Engineering finger-operated peristaltic pumps

Abstract

Peristaltic pumping has been widely adopted in microfluidic systems over the past decade. Most applications lie, however, in the regime where fluids or biospecimens are continuously pumped through the entire fluidic system, leaving the initial filling stage of fluid into an air-filled channel underexplored. We propose a compact, quasi-1D, lumped element model for describing the initial filling process of liquid into microfluidic channels driven by peristaltic pumps with discrete diaphragm valves.

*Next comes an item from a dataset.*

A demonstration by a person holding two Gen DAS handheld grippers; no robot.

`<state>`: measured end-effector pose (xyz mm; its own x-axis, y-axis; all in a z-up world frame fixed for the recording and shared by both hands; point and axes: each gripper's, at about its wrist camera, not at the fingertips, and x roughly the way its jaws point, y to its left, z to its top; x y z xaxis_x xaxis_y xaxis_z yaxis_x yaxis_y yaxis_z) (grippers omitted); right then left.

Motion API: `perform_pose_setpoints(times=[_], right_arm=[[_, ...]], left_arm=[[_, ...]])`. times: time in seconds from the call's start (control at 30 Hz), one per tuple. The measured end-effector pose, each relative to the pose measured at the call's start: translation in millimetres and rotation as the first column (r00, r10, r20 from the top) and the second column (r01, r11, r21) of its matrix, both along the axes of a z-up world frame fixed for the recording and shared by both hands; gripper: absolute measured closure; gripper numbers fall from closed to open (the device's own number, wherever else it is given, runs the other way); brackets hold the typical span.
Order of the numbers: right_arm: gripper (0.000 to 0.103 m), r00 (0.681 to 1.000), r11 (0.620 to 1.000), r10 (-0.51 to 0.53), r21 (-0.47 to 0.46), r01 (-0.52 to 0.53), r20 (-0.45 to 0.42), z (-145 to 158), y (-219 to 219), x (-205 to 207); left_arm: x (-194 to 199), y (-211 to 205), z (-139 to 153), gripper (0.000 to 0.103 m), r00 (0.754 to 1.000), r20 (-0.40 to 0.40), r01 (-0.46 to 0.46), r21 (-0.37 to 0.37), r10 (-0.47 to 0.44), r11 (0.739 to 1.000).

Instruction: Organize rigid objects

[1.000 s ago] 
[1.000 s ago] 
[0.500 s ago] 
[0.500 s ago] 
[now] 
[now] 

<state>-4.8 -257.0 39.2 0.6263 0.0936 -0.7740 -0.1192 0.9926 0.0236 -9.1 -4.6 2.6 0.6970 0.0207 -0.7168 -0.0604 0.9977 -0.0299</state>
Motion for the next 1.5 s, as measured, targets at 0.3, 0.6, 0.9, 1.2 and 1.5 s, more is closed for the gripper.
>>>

In addition, we experimentally demonstrated that the liquid penetration length into the fluid channel could be decently controlled (~ 0.3 mm/cycle) using human fingers as the source of actuation pressures. Moreover, we show from our experiments the possibility of controlling the profiles liquid penetration lengths to be other than Lucas–Washburn’s $$ l\,\sim\,t^{{\frac{1}{2}}} $$ dependence: Linear liquid penetration length profiles can be achieved via liquid channels with exponentially decaying cross-sectional areas. In the above ways, our model has successfully demonstrated that finger-operated peristaltic pumps can serve as an upgraded alternative for capillary-driven microfluidics, offering extra runtime adjustment capability in understanding and engineering of microfluidics in the initial filling stages.